Вот такая Лена. Я рассказала Саше о нашем разговоре. И услышала в ответ:

— Ребенок орал за стенкой — любая среагировала бы. Все равно, Ленка твоя — фурия. Я этому Брыжуку очень даже сочувствую.

— У нее выкидыши из-за резуса, тяжелое сохранение. Мертвый ребенок… Она плач детский слышать не может, меня чуть не побила за Вовку. А муж ее бросил — жестоко, грязно. У него уже кто-то был на стороне. Она не фурия. Довести до края можно любого человека, Саша, абсолютно любого, ты сам говорил. А она всего-то — матерится. Родит — перестанет.

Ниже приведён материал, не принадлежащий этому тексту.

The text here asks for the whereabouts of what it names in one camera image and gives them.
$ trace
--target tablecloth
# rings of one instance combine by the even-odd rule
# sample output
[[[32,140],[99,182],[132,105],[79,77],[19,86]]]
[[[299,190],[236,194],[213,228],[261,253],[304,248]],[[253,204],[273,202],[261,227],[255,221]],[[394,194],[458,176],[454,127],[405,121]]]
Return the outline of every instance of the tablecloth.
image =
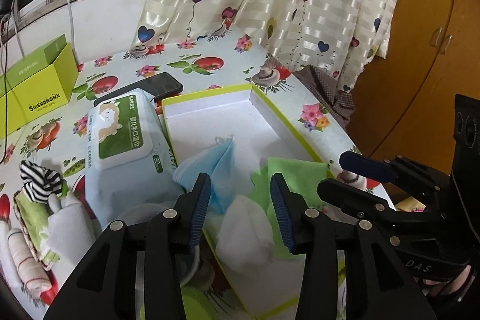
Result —
[[[264,48],[253,44],[250,37],[235,26],[227,28],[222,35],[201,36],[196,43],[158,44],[145,48],[142,55],[117,53],[80,64],[78,69],[78,80],[68,105],[43,115],[0,142],[0,151],[7,144],[7,157],[0,165],[0,189],[1,194],[9,197],[10,203],[13,194],[22,188],[19,172],[22,159],[61,172],[69,188],[83,201],[87,113],[93,101],[108,91],[159,72],[168,72],[180,81],[184,87],[182,94],[240,83],[256,84],[303,134],[323,161],[330,164],[335,175],[341,171],[338,165],[340,154],[347,150],[358,151],[330,114],[318,116],[315,124],[305,121],[306,112],[320,112],[322,106],[289,70],[277,63]],[[161,105],[155,109],[162,114]],[[191,124],[191,128],[194,135],[195,124]],[[376,195],[388,199],[381,185],[368,187]],[[19,226],[13,212],[10,219],[13,227]],[[61,285],[69,272],[60,261],[52,267],[49,276]],[[41,299],[33,298],[24,289],[15,290],[14,294],[34,320],[43,317],[47,306]],[[234,317],[228,314],[232,308],[221,305],[217,295],[213,299],[220,302],[222,316]],[[289,311],[275,318],[293,318]],[[339,311],[338,315],[342,318],[344,313]]]

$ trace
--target white wall
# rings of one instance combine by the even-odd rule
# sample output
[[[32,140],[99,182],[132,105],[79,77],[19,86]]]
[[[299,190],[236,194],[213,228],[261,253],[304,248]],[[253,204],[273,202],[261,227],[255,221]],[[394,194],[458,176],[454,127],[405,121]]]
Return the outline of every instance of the white wall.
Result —
[[[134,38],[145,0],[78,0],[71,4],[75,52],[79,63],[127,51]],[[70,37],[66,6],[57,9],[19,32],[25,54],[65,33]],[[21,58],[16,37],[8,45],[8,66]]]

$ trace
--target wooden cabinet
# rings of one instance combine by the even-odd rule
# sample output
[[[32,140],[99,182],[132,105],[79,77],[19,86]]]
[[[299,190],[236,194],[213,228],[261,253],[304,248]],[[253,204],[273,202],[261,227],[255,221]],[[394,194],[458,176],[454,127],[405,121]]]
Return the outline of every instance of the wooden cabinet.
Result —
[[[450,173],[455,94],[480,99],[480,0],[454,0],[446,34],[442,50],[451,38],[445,54],[437,56],[409,109],[373,158],[400,154]],[[396,188],[389,190],[394,199],[402,197]]]
[[[378,148],[415,99],[439,51],[452,2],[398,0],[387,59],[368,64],[352,91],[356,111],[347,132],[364,155]],[[443,30],[434,47],[438,28]]]

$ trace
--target black phone
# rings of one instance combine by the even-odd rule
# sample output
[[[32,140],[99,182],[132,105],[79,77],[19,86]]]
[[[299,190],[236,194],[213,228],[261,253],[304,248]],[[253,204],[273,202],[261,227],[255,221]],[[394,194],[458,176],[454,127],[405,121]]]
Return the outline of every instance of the black phone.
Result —
[[[106,100],[111,100],[119,95],[135,90],[136,88],[141,88],[149,94],[152,94],[155,102],[159,102],[162,99],[179,94],[183,91],[183,86],[178,80],[176,80],[168,72],[162,72],[160,74],[153,75],[151,77],[139,80],[138,82],[129,84],[128,86],[121,87],[115,91],[109,92],[108,94],[97,98],[93,102],[93,106],[98,106],[100,103]]]

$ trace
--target black and white striped cloth
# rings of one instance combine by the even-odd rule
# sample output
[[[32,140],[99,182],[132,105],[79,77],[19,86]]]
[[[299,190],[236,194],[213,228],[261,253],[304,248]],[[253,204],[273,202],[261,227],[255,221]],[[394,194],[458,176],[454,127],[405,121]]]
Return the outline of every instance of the black and white striped cloth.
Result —
[[[21,161],[20,176],[23,189],[32,202],[46,204],[50,194],[62,191],[62,177],[58,172],[40,167],[29,160]]]

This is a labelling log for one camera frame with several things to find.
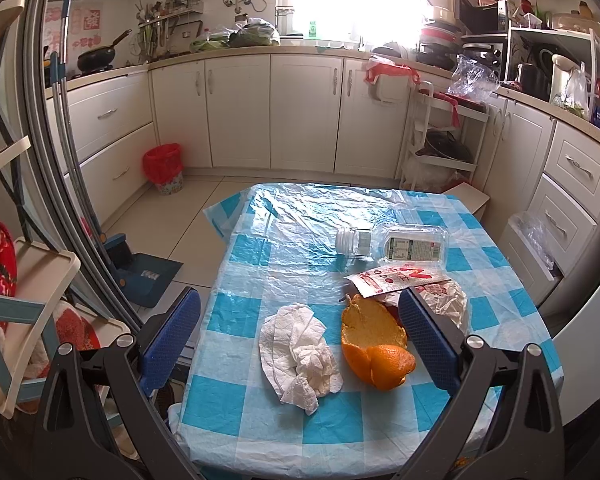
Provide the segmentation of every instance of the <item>food wrapper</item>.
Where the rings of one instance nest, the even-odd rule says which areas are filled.
[[[449,277],[437,269],[422,269],[409,266],[384,266],[347,276],[363,298],[378,294],[404,290],[410,286],[444,282]]]
[[[454,280],[439,283],[427,283],[415,287],[417,293],[427,302],[436,314],[448,316],[465,335],[469,332],[468,300],[464,290]],[[388,292],[375,298],[387,307],[392,316],[401,325],[398,316],[400,292]]]

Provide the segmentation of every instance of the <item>white paper napkin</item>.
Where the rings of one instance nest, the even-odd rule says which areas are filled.
[[[322,334],[326,327],[305,304],[282,306],[260,329],[262,370],[280,402],[299,406],[311,415],[318,397],[342,387],[333,352]]]

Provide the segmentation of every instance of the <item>black microwave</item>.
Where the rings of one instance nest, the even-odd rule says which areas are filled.
[[[469,34],[501,34],[509,31],[509,1],[499,0],[490,6],[474,6],[469,0],[456,0],[456,20]]]

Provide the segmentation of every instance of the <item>trash can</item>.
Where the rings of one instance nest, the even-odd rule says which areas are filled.
[[[161,195],[170,195],[182,189],[184,180],[179,144],[162,144],[148,150],[142,157],[142,168]]]

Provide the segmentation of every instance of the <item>blue and white checkered tablecloth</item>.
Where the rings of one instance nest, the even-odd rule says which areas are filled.
[[[208,208],[227,251],[202,321],[183,403],[171,429],[203,471],[261,478],[365,478],[396,471],[448,400],[416,354],[416,370],[390,392],[362,383],[341,354],[345,276],[373,267],[338,255],[341,226],[376,222],[449,229],[446,271],[470,300],[472,333],[496,348],[544,349],[552,377],[562,368],[538,311],[489,235],[459,200],[400,190],[260,184]],[[257,337],[284,305],[308,304],[326,325],[344,379],[312,416],[281,404],[262,372]],[[474,431],[496,404],[490,391]]]

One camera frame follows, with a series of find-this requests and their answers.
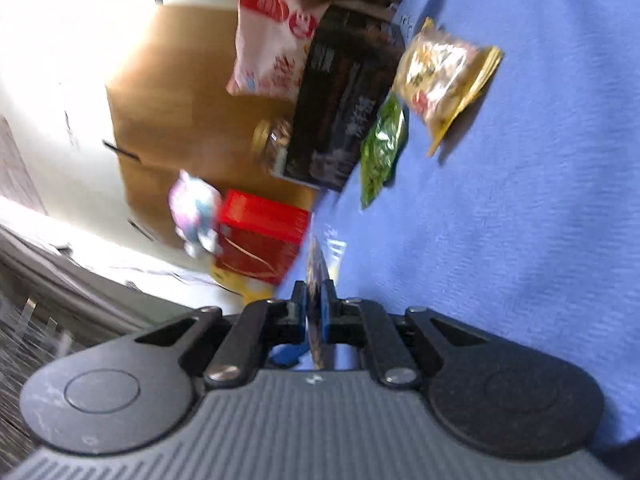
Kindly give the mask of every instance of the small plastic packet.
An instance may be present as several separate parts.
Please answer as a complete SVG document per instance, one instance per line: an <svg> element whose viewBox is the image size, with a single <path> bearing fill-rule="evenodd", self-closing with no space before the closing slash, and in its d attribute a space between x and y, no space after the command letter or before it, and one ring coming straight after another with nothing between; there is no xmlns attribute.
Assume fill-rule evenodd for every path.
<svg viewBox="0 0 640 480"><path fill-rule="evenodd" d="M406 143L406 120L402 102L387 96L378 109L376 122L362 143L360 155L360 205L366 209L392 179L396 160Z"/></svg>
<svg viewBox="0 0 640 480"><path fill-rule="evenodd" d="M216 188L180 170L180 178L169 191L169 210L176 234L192 258L210 253L216 245L216 224L222 196Z"/></svg>
<svg viewBox="0 0 640 480"><path fill-rule="evenodd" d="M296 102L316 27L328 4L239 0L236 64L226 90Z"/></svg>
<svg viewBox="0 0 640 480"><path fill-rule="evenodd" d="M393 85L431 133L432 156L449 126L474 101L502 60L496 46L479 48L427 19L407 47Z"/></svg>

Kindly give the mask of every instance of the yellow object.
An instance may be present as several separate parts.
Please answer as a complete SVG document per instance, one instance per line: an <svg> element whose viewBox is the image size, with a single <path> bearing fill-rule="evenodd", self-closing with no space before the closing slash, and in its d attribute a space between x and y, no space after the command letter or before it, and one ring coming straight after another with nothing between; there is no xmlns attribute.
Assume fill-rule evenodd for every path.
<svg viewBox="0 0 640 480"><path fill-rule="evenodd" d="M240 294L245 305L273 297L274 286L269 283L242 276L230 270L220 269L215 265L211 266L211 275L223 287Z"/></svg>
<svg viewBox="0 0 640 480"><path fill-rule="evenodd" d="M496 46L478 48L434 28L428 18L407 47L393 91L431 133L433 156L453 120L473 102L500 64Z"/></svg>

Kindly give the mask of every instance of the red box lid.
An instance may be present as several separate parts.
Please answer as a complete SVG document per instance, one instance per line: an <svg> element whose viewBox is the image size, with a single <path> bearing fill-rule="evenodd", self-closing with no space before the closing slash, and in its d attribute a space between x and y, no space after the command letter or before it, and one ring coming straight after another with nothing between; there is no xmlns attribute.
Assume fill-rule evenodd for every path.
<svg viewBox="0 0 640 480"><path fill-rule="evenodd" d="M305 237L309 212L232 189L225 196L218 223L299 245Z"/></svg>

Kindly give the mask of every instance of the white wall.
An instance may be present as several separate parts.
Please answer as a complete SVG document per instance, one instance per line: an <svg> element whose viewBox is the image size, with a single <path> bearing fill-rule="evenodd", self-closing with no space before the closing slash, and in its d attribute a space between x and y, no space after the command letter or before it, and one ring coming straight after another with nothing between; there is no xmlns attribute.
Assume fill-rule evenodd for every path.
<svg viewBox="0 0 640 480"><path fill-rule="evenodd" d="M103 81L152 6L153 0L0 0L0 113L50 215L193 268L183 252L129 225L116 156L102 145L113 141Z"/></svg>

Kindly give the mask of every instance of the blue fabric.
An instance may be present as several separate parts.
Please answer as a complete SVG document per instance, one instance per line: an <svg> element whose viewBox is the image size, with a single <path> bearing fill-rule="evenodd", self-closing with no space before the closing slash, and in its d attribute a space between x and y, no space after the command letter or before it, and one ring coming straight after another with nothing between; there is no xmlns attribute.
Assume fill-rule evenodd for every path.
<svg viewBox="0 0 640 480"><path fill-rule="evenodd" d="M597 444L638 436L640 0L405 0L397 18L410 36L425 14L506 56L433 158L410 117L370 209L360 168L321 200L316 228L348 244L338 294L432 306L571 361L606 395Z"/></svg>

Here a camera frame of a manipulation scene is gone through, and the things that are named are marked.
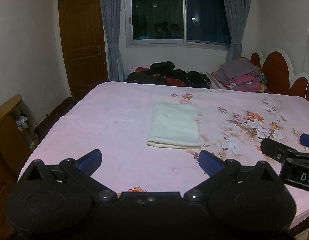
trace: screw
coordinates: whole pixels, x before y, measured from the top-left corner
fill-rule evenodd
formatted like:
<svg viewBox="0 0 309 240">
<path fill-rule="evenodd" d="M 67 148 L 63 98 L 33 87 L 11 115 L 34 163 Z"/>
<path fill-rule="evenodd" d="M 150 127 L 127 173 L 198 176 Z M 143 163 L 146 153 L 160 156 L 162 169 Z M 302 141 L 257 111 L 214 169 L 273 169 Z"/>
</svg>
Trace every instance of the screw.
<svg viewBox="0 0 309 240">
<path fill-rule="evenodd" d="M 109 198 L 113 198 L 115 195 L 115 192 L 113 192 L 112 190 L 106 189 L 106 190 L 102 190 L 99 192 L 99 197 L 103 198 L 103 199 L 109 199 Z"/>
<path fill-rule="evenodd" d="M 136 202 L 139 204 L 144 204 L 146 201 L 143 199 L 137 199 Z"/>
<path fill-rule="evenodd" d="M 147 198 L 147 201 L 153 202 L 153 201 L 155 201 L 155 197 L 148 197 L 148 198 Z"/>
<path fill-rule="evenodd" d="M 67 162 L 71 162 L 71 163 L 73 163 L 74 161 L 75 161 L 75 159 L 74 158 L 68 158 L 68 159 L 65 159 Z"/>
<path fill-rule="evenodd" d="M 198 189 L 192 189 L 187 192 L 187 196 L 190 197 L 191 199 L 197 199 L 202 195 L 203 195 L 202 192 Z"/>
</svg>

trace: wooden shelf
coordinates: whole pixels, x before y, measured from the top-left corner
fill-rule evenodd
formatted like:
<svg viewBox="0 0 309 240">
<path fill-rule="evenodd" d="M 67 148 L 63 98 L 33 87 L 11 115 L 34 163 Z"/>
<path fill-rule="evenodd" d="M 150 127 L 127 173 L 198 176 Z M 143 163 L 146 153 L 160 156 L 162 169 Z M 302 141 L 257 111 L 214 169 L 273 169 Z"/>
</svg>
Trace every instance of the wooden shelf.
<svg viewBox="0 0 309 240">
<path fill-rule="evenodd" d="M 15 95 L 10 98 L 7 102 L 5 102 L 2 106 L 0 106 L 0 123 L 13 112 L 14 109 L 20 104 L 22 101 L 21 95 Z"/>
</svg>

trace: wooden floor
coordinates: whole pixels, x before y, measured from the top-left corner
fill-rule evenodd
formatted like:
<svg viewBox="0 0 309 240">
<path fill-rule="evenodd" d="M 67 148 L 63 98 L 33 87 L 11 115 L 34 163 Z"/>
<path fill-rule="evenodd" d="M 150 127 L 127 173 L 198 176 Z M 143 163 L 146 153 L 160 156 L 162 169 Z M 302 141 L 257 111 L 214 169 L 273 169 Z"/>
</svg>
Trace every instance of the wooden floor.
<svg viewBox="0 0 309 240">
<path fill-rule="evenodd" d="M 39 138 L 39 143 L 45 138 L 50 129 L 54 124 L 64 116 L 67 112 L 70 111 L 72 107 L 77 104 L 73 98 L 67 98 L 59 106 L 56 107 L 50 114 L 47 114 L 47 117 L 37 126 L 36 133 Z"/>
</svg>

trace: pile of folded clothes
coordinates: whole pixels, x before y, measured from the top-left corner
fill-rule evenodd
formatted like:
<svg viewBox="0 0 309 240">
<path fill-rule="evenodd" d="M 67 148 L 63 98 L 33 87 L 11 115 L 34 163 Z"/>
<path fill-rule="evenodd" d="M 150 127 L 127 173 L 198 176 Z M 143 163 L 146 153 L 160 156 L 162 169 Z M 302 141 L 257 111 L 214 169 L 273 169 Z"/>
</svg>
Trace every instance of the pile of folded clothes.
<svg viewBox="0 0 309 240">
<path fill-rule="evenodd" d="M 245 57 L 225 63 L 213 73 L 213 77 L 231 90 L 263 92 L 266 90 L 266 77 L 261 69 Z"/>
<path fill-rule="evenodd" d="M 137 67 L 133 70 L 124 82 L 195 88 L 210 88 L 211 84 L 206 74 L 175 69 L 171 61 L 153 63 L 150 68 Z"/>
</svg>

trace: pink clothing
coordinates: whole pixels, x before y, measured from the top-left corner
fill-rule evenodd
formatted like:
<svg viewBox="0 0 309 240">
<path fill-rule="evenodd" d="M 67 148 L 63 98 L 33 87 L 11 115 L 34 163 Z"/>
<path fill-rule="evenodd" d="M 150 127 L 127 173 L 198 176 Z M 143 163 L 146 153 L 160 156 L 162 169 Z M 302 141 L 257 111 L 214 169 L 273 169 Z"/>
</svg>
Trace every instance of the pink clothing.
<svg viewBox="0 0 309 240">
<path fill-rule="evenodd" d="M 258 81 L 249 84 L 239 85 L 232 88 L 232 90 L 242 92 L 262 92 L 261 84 Z"/>
<path fill-rule="evenodd" d="M 246 83 L 251 82 L 251 81 L 256 80 L 256 79 L 258 79 L 258 81 L 259 81 L 260 77 L 255 72 L 252 71 L 248 74 L 238 76 L 238 77 L 234 77 L 231 81 L 233 83 L 235 83 L 236 85 L 242 85 L 242 84 L 246 84 Z"/>
</svg>

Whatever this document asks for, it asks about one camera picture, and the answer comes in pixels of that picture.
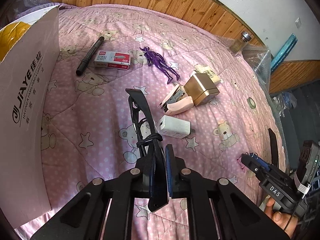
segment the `purple figurine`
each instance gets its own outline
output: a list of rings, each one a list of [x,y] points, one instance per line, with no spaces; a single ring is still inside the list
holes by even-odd
[[[154,64],[157,69],[159,69],[163,74],[165,74],[168,77],[167,84],[169,84],[173,79],[172,76],[169,75],[167,70],[170,70],[173,74],[175,74],[175,76],[177,77],[177,80],[179,80],[180,75],[173,68],[167,66],[164,58],[159,53],[150,51],[149,47],[143,47],[143,49],[142,48],[140,49],[145,52],[144,55],[147,58],[148,65],[151,66],[152,64]]]

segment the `black marker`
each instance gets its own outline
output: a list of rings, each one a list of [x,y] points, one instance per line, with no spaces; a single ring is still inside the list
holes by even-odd
[[[100,37],[96,43],[92,46],[92,48],[89,50],[88,54],[84,57],[84,59],[81,61],[79,67],[76,70],[77,76],[81,76],[84,72],[84,70],[87,68],[89,60],[91,59],[92,55],[95,53],[97,48],[101,45],[101,43],[104,41],[104,37]]]

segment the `metal screw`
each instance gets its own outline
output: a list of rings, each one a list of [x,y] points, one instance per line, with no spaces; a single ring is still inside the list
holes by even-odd
[[[95,178],[92,180],[93,185],[100,185],[102,183],[102,179],[101,178]]]
[[[131,173],[132,175],[137,175],[137,174],[140,173],[140,170],[139,170],[138,168],[133,168],[133,169],[131,169],[130,173]]]
[[[184,168],[184,169],[181,170],[181,173],[182,173],[183,175],[189,175],[189,174],[191,173],[191,170],[190,170],[190,169],[187,169],[187,168]]]
[[[229,180],[227,180],[226,178],[221,178],[219,179],[219,183],[225,186],[229,184]]]

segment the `glass jar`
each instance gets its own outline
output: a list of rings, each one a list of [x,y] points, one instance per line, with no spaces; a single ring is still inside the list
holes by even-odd
[[[246,31],[243,31],[240,38],[235,39],[235,42],[229,47],[231,54],[236,56],[250,40],[250,35]]]

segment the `white paper bag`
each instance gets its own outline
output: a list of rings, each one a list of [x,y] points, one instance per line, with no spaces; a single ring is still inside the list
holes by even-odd
[[[13,228],[51,209],[40,138],[44,97],[59,55],[58,8],[33,14],[41,18],[0,63],[0,207]]]

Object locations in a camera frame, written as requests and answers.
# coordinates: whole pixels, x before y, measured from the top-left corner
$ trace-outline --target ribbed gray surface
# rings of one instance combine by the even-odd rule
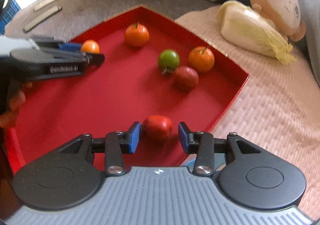
[[[292,207],[257,212],[226,199],[209,178],[186,167],[133,167],[108,178],[87,202],[59,212],[20,208],[7,225],[305,225],[312,221]]]

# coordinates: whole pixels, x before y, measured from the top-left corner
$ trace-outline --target red tray
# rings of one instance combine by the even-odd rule
[[[124,44],[125,29],[136,22],[144,24],[150,33],[142,49]],[[185,121],[191,130],[210,131],[249,76],[212,47],[213,70],[200,75],[199,85],[189,94],[178,91],[171,76],[161,74],[159,54],[174,49],[180,65],[187,65],[189,52],[208,43],[144,6],[113,17],[72,41],[88,39],[96,40],[106,56],[100,68],[82,77],[34,83],[26,94],[17,126],[7,130],[5,138],[14,172],[81,133],[104,137],[155,114],[172,120],[175,137],[164,145],[141,140],[134,155],[124,156],[126,166],[177,166],[186,157],[176,137],[178,123]],[[100,170],[103,160],[102,154],[96,155],[94,165]]]

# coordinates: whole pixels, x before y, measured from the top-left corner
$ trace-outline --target orange tomato
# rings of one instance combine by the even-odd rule
[[[133,24],[125,31],[124,41],[132,47],[142,47],[149,41],[148,29],[142,24]]]
[[[81,48],[80,51],[82,52],[92,52],[92,53],[100,53],[100,48],[99,45],[96,41],[94,40],[87,40],[85,41]]]
[[[214,55],[208,47],[198,46],[189,54],[189,64],[199,73],[206,73],[214,65]]]

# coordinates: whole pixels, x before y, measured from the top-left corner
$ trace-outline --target human hand
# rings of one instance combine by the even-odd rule
[[[32,83],[25,83],[24,88],[31,88]],[[23,91],[18,91],[9,101],[9,110],[0,115],[1,128],[13,128],[16,125],[21,106],[26,102]]]

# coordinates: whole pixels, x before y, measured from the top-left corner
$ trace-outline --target red fruit
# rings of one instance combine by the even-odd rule
[[[142,125],[143,133],[152,140],[164,141],[170,138],[172,122],[165,116],[153,115],[148,117]]]
[[[198,81],[197,71],[190,67],[181,66],[173,73],[173,84],[182,91],[193,90],[198,85]]]

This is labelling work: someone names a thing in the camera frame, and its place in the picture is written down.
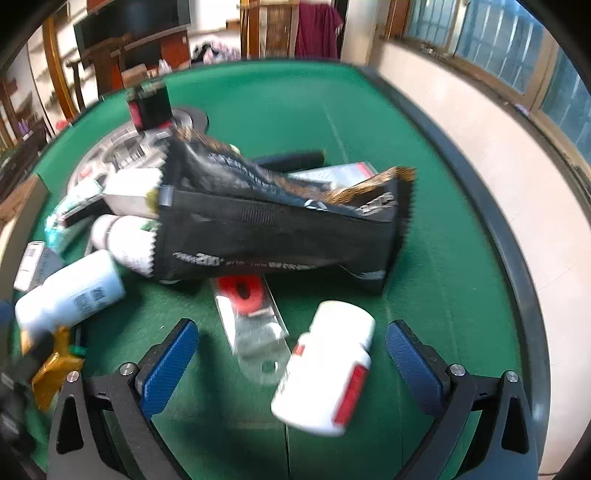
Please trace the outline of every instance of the bottle cap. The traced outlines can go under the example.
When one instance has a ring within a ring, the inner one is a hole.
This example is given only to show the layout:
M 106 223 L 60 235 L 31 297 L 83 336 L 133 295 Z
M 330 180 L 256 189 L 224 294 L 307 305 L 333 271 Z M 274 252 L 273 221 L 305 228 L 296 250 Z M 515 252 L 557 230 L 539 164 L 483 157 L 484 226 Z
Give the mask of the bottle cap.
M 21 330 L 27 330 L 32 335 L 40 330 L 53 330 L 51 320 L 43 310 L 44 303 L 43 286 L 32 289 L 18 300 L 14 313 Z
M 92 224 L 90 230 L 90 241 L 97 250 L 107 249 L 107 233 L 109 232 L 111 225 L 119 219 L 116 215 L 101 215 Z
M 344 301 L 329 300 L 318 305 L 310 333 L 348 338 L 368 350 L 374 327 L 374 318 L 364 309 Z

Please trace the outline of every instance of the black bag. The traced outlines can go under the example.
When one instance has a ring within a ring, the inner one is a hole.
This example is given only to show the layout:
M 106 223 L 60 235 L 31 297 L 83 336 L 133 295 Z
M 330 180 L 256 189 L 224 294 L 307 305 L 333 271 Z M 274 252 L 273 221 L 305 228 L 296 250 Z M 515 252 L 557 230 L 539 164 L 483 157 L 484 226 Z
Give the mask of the black bag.
M 382 291 L 407 231 L 413 168 L 329 190 L 271 172 L 198 132 L 173 137 L 160 187 L 156 280 L 338 264 Z

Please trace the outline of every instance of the red cloth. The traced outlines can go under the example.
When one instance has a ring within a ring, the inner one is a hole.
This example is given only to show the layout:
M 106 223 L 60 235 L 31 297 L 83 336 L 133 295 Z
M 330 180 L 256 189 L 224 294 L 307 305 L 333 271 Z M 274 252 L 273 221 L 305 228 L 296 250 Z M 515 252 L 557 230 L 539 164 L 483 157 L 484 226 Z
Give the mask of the red cloth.
M 342 27 L 343 19 L 334 7 L 300 3 L 295 56 L 302 59 L 338 59 L 336 37 Z

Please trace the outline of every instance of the window frame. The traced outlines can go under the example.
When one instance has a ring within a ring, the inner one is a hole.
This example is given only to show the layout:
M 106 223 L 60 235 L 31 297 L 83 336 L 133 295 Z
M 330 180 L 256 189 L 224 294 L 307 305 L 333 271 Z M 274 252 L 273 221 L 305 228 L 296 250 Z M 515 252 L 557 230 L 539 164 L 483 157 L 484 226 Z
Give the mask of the window frame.
M 415 1 L 417 0 L 409 0 L 405 7 L 406 10 L 404 10 L 397 9 L 400 0 L 391 0 L 387 25 L 392 25 L 395 21 L 400 23 L 400 19 L 396 20 L 395 16 L 404 15 L 404 29 L 402 30 L 402 34 L 391 35 L 386 27 L 382 38 L 384 40 L 399 41 L 411 48 L 420 50 L 434 57 L 437 61 L 484 83 L 499 94 L 501 98 L 511 102 L 513 105 L 523 107 L 525 111 L 523 109 L 520 110 L 552 142 L 563 158 L 568 163 L 581 167 L 588 178 L 591 179 L 591 165 L 582 156 L 570 138 L 541 109 L 556 69 L 558 53 L 560 51 L 558 42 L 548 30 L 544 27 L 542 45 L 540 46 L 538 59 L 528 86 L 524 93 L 519 93 L 492 73 L 456 55 L 470 0 L 456 0 L 452 27 L 444 46 L 437 46 L 420 38 L 406 36 L 412 4 Z

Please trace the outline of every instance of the white bottle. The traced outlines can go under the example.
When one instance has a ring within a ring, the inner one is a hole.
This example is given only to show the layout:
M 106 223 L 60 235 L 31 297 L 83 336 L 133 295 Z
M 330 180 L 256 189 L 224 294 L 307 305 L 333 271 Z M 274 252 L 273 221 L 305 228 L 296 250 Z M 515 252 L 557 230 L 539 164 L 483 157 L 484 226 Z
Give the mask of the white bottle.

— Извини… — резко встал он, подошел и обнял меня, успокаивая: — Правду говорят — не суди. И правда — кому, как не мне это знать. Ну перестань, Аня, улыбнись. Там не твое — понимаешь? И болеть этим не нужно — нет смысла. Я признаю, что был неправ. Судить больше никого не буду, тем более — за глаза… Давай баньку организуем?

К этому времени мы с ним научились топить баню. Парились, не особо налегая на жар — мне нельзя. Зато подолгу млели в ароматном ласковом пару, мылись с травяными напарами, со скрабом из меда, пряных специй и крупной соли. Кожа после него становится мягонькой и тонкой, пахнет летом и пряностями. А тело дышит каждой порой и радуется. В бане мы договорились больше не конфликтовать из-за других людей. На первом месте всегда должны быть интересы нашей семьи. Иначе просто не хватит сердца.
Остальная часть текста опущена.